Goodwill offers graduates jobs in retail, warehousing, marketing, finance and information technology.
The organization works with state and local corrections officers, parole officers, and law enforcement agencies to help recruit Arkansas people for life after release.
The Pulaski County Sheriff’s Office has worked with Goodwill over the past several years to provide jobs for law enforcement re-entry and drug rehabilitation program graduates, supplementing training and skills not provided by the sheriff’s program. I’ve been
Once a month, goodwill officials brief program participants on the service, according to Kathy McConnell, director of the Sheriff’s Reentry Initiative.
“Goodwill is not just about providing employment opportunities,” she said. “Goodwill Industries is a training program that gives you soft skills training and helps you build your resume and more. We will step up that work. We will.”
Goodwill has added 11 new interim job opportunity sites since December 2021 after receiving approximately $750,000 in grants through the U.S. Department of Justice. Grants have helped fuel expansion, but goodwill officials say the Reentry Initiative is primarily funded by the sale of donated merchandise. has a budget of $56 million in fiscal year 2022, 92% of which is spent supporting programs such as reentry services.
In addition to re-entry training, Goodwill operates The Academy, a program that offers adults 19 and older the opportunity to earn a high school diploma. It is the only adult program in the state authorized by the Department of Education to issue degrees. The Academy also offers 19 vocational training programs in six major industries, from advanced manufacturing to healthcare, and he plans to add seven more.
Like Harrison, Stephen Vaughan found safe haven in the program and Goodwill after spending six and a half years in prison. I worked for 10 years but was not offered any job opportunities after I got out of prison. He joined the program in his 2016 and is currently running it.
Vaughan, who is in charge of the overall statewide program, said: “There’s a popular saying that you don’t know what you don’t know, but there were many barriers that I wasn’t aware of. A second chance is when someone believes you should give you a second chance. but it should not be their company.”
The Transitional Employment Opportunity Program provided a career and, more importantly, was a life-changing experience, said Vaughn, adding that the program restored his self-esteem and rebuilt his confidence.

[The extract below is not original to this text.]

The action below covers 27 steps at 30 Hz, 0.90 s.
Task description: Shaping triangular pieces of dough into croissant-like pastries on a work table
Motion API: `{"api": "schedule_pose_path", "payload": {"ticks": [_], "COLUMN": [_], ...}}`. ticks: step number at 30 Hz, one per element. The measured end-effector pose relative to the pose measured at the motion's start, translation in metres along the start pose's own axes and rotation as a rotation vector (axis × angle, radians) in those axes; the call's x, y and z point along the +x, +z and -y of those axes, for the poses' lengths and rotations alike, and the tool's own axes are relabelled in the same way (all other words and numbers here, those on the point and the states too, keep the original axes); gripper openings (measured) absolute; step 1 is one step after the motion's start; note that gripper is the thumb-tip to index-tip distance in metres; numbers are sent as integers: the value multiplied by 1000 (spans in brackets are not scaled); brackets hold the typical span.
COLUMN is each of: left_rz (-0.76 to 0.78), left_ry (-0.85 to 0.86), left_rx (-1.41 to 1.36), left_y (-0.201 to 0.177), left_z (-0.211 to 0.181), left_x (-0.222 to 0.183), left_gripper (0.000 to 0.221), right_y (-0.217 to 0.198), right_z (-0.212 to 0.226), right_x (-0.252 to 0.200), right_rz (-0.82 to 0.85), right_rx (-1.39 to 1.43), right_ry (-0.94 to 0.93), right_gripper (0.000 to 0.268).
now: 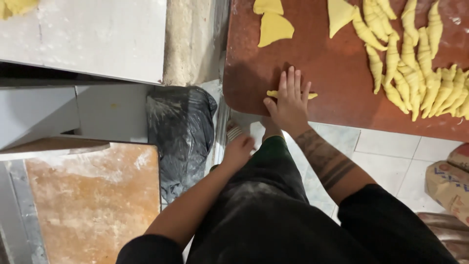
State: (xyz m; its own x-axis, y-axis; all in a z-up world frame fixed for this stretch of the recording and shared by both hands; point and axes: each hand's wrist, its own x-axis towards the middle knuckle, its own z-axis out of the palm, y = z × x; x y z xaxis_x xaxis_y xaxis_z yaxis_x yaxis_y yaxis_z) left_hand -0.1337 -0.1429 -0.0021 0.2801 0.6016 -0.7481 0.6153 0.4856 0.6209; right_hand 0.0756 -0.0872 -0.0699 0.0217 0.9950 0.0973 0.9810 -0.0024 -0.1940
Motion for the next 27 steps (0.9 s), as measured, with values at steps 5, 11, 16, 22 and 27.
{"api": "schedule_pose_path", "payload": {"ticks": [5,11,16,22,27], "left_rz": [-27,-120,-165,-161,-206], "left_ry": [-147,-185,-167,-147,-31], "left_rx": [140,154,147,135,146], "left_y": [-7,-30,-34,-35,-25], "left_z": [122,148,138,80,-10], "left_x": [3,-8,6,31,47], "left_gripper": [43,41,39,39,41], "right_y": [-6,-18,-2,-35,-91], "right_z": [-15,-2,-52,-135,-223], "right_x": [26,-36,-64,-58,18], "right_rz": [34,-3,-61,418,310], "right_rx": [53,-24,-159,195,191], "right_ry": [46,-80,-364,111,500], "right_gripper": [97,104,71,43,45]}}
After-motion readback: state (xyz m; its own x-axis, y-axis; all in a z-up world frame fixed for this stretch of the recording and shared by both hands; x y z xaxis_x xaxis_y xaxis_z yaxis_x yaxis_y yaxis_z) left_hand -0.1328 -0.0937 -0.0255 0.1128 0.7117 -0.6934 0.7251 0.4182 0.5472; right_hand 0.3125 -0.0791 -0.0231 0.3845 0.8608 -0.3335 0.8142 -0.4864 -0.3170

“The way I thought of myself at the beginning of the program wasn’t the way I thought of myself at the end of the program,” Vaughan added. Seeing people believe in me really worked for me. I set higher goals than I would have had without the program.”
Harrison joined Goodwill’s re-entry program in June 2022 and held an entry-level position with a nonprofit in Little Rock before being promoted to crew supervisor. And she’s transitioning to the position of case manager, providing hands-on guidance and advice in pursuing programs to help others who have recently been released from prison.
“I’ve lived my life like that. I know what it’s like when no one believes you, so I can help,” she said. It was my life, but not anymore.
“I’m never leaving Goodwill,” Harrison says through tears. “This is where I want to be.”